WORK TO COMPLETE >>
Show every line in the material below in which the string "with" appears.

═══ DATA SEGMENT

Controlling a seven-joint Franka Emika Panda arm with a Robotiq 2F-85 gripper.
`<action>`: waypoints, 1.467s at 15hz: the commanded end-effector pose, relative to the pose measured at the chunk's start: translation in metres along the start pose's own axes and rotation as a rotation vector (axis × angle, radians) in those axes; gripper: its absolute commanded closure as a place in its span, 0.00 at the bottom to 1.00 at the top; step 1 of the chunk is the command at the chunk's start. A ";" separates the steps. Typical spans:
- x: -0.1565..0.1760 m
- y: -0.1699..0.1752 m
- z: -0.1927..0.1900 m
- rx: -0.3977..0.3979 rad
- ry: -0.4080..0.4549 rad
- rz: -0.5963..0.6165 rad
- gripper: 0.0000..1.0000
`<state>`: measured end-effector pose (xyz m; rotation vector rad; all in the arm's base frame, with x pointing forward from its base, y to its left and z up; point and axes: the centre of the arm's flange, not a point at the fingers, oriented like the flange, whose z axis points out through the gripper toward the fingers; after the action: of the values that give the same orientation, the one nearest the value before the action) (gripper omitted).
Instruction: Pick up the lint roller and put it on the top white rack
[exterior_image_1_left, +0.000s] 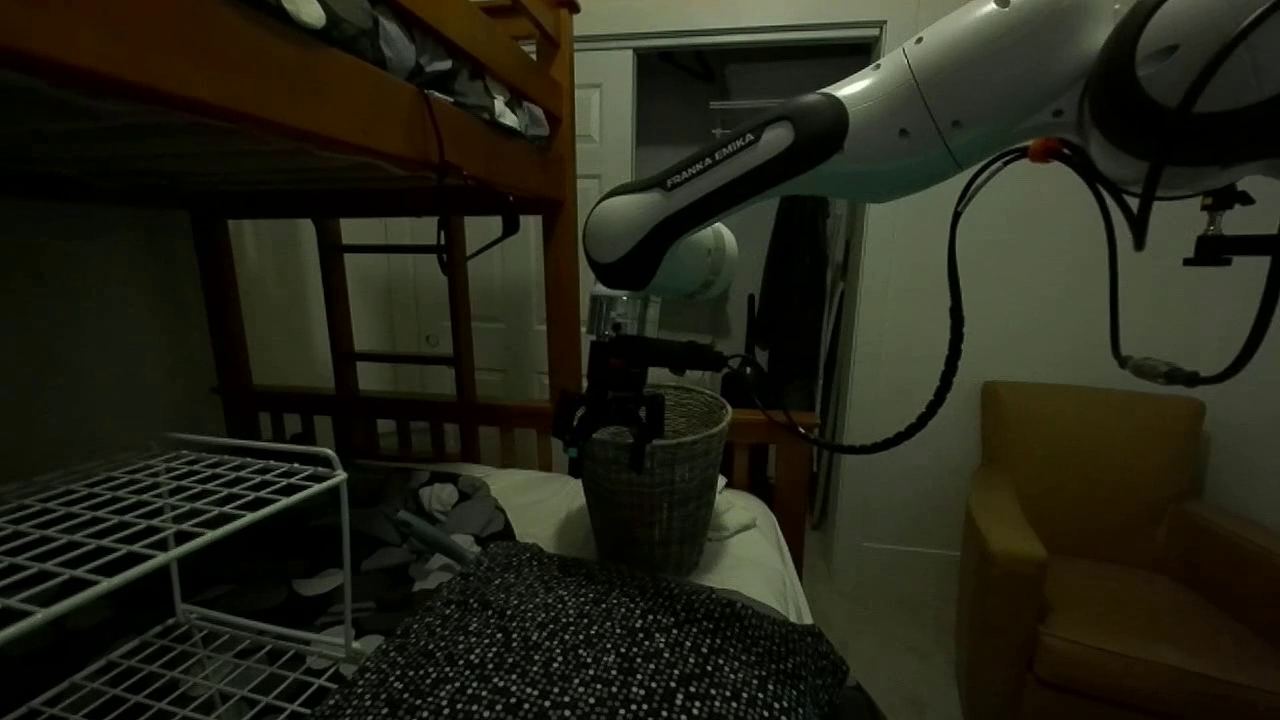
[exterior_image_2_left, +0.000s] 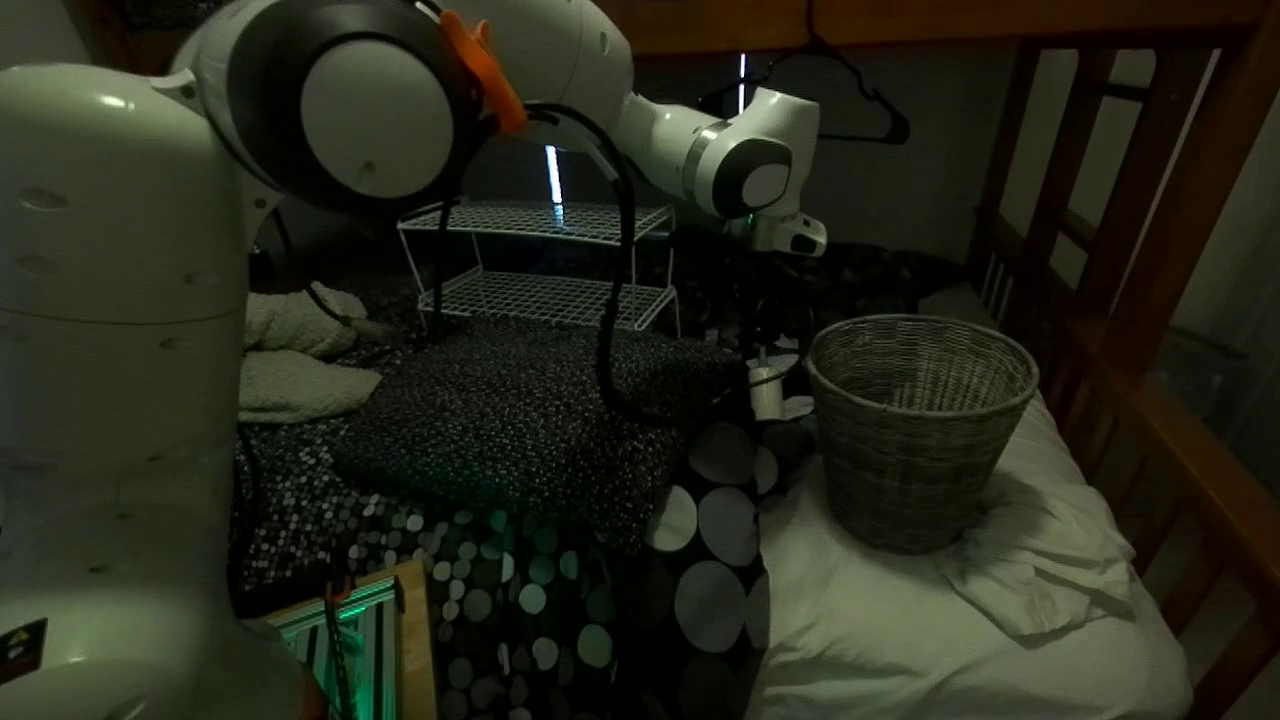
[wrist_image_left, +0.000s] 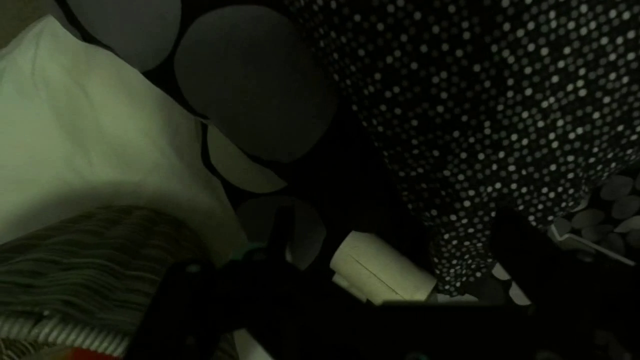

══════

EXPECTED ANSWER >>
Controlling a seven-joint Franka Emika Panda arm with a Robotiq 2F-85 gripper.
`<state>`: measured end-effector pose (xyz m; rotation vector rad; all in the arm's base frame, with x pointing forward from its base, y to its left and z up; point and axes: the centre of the arm's flange, not a point at the fingers, oriented like the flange, whose z axis points out through the gripper toward the fingers; after the action: of the values that give the same orientation, the one nearest the value before the action) (gripper omitted).

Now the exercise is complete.